SQL for CMDs

Applying SQL For Color-Magnitude Diagrams

This page is meant for students who want to dive into SQL with little background in programming and with too little time to learn the fundamentals. As such, it’s built to offer a taste of practical knowledge and skips the traditional learning curve. The intended audience is those being redirected from the Star Clusters Expedition, but the concepts taught here might be useful for other applications as well.

If you want a deeper and more structured learning experience, please use the SDSS SQL Tutorial; it teaches the nuanced principles which are important for writing your own SQL queries beyond the Star Clusters activity.

Sample Query

We’ll jump right in with a sample query. First, read through it and try to figure out what it means on your own; SQL phrases have been written in capital letters to increase the code’s readability. Then read the explanation below to see if that improves your understanding.
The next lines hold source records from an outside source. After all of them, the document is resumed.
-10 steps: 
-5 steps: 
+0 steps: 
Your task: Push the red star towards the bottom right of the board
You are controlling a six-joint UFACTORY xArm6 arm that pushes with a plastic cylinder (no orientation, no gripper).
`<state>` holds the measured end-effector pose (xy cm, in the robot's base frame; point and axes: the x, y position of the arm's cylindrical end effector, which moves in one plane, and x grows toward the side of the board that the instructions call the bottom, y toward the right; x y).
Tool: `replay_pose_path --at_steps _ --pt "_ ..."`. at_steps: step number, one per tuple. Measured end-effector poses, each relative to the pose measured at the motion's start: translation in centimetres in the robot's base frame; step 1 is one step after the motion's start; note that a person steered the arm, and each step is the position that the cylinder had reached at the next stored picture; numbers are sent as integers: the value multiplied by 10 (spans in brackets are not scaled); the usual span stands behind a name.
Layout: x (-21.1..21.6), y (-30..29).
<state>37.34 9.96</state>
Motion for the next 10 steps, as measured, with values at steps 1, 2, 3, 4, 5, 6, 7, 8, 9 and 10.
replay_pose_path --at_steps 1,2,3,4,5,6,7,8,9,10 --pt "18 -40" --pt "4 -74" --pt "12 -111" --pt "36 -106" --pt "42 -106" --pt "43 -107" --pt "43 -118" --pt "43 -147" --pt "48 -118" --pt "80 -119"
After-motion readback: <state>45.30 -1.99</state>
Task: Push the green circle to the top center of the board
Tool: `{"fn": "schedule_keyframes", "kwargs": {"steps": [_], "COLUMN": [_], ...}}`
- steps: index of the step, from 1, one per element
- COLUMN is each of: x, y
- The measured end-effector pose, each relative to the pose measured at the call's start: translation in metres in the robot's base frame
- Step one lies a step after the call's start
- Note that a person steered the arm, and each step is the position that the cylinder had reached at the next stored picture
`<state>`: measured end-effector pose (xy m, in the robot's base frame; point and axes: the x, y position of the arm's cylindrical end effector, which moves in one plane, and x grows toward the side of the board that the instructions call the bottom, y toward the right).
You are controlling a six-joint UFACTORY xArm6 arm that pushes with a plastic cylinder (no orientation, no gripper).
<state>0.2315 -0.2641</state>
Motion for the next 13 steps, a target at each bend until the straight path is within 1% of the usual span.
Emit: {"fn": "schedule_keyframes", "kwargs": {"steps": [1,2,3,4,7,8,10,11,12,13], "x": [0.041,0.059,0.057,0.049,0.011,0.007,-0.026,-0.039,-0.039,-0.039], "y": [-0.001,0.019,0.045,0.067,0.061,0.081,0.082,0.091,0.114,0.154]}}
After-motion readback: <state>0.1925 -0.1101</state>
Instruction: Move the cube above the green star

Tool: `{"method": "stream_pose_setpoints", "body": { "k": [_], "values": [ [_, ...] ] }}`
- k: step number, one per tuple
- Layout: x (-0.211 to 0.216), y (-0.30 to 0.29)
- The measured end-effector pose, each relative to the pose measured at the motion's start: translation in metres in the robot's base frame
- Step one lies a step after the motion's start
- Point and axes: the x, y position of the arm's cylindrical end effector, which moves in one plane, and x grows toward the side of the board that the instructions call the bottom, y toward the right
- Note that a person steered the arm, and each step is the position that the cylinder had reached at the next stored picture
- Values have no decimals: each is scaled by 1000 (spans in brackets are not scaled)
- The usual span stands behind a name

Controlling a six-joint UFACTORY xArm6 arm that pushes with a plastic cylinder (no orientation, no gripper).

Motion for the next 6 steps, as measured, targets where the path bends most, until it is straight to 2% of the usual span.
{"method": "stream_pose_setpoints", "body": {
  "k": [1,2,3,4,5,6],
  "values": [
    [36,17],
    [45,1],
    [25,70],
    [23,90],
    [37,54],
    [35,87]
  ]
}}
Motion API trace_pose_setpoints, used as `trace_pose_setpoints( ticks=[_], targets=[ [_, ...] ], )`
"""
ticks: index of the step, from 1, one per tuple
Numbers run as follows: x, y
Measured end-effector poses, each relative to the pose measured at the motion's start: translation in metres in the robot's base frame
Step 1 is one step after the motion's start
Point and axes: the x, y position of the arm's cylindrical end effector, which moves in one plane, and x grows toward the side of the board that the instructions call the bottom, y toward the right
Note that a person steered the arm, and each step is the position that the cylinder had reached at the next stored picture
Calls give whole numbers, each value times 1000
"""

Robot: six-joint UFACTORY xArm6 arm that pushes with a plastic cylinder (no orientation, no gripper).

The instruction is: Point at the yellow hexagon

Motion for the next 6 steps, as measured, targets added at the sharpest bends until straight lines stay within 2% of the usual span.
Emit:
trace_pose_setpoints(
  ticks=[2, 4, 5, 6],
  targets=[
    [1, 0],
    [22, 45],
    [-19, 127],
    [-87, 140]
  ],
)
select p.dered_u AS u, p.dered_g AS g, p.dered_r AS r, p.dered_i AS i, p.dered AS z
FROM PhotoObj p, fGetNearbyObjEq(10.750156, 5.334219, 1.3) n
WHERE p.objID = n.objID
AND p.type = 6

Let’s work from the top. The first two rows explain which data we want and where it’s stored. p is the view we’re extracting the data from; we define it in line 2 as an abbreviation for the view PhotoObj. So when the compiler reads p.dered_u it knows to go inside PhotoObj, look for the column titled dered_u, and extract values from there. We then define an alias for each column, so this query will return a table with columns titled u, g, r, i, and z instead of using the default names.

In line 2 we also define n as the table produced by the SDSS function fGetNearbyObjEq, which has inputs of (right ascension in degrees, declination in degrees, radius in arcminutes) and outputs a list of objects which are in that circle of the sky.

Line 3 is where things get interesting, since the WHERE keyphrase allows you to put restrictions on what kind of data you receive. WHERE p.objID = n.objID means the query will output data only for objects which appear in both PhotoObj and fGetNearbyObjEq.

Line 4 continues filtering the data: we know from reading the Schema Browser that PhotoObj has a column titled “type,” which stores different values depending on what kind of object is being observed. p.type = 6 corresponds to stars, so this line tells the compiler to only return data from stars, and not galaxies or other objects.

Try the query out using the SkyServer SQL Search tool.

Graphical Representation

The image captures a (simplified) process of what the compiler does while reading through the query above

We start with the pink boxes, where the compiler figures out which objects (rows) are in both n and p. It does this by finding matching objID values. Then, in the green boxes, it finds all of the columns that we requested data from and ignores the rest; it will store these values using the column names that we defined. Finally, the blue boxes demonstrate that only the objects which have a value of 6 in the “type” column will be extracted to the final output.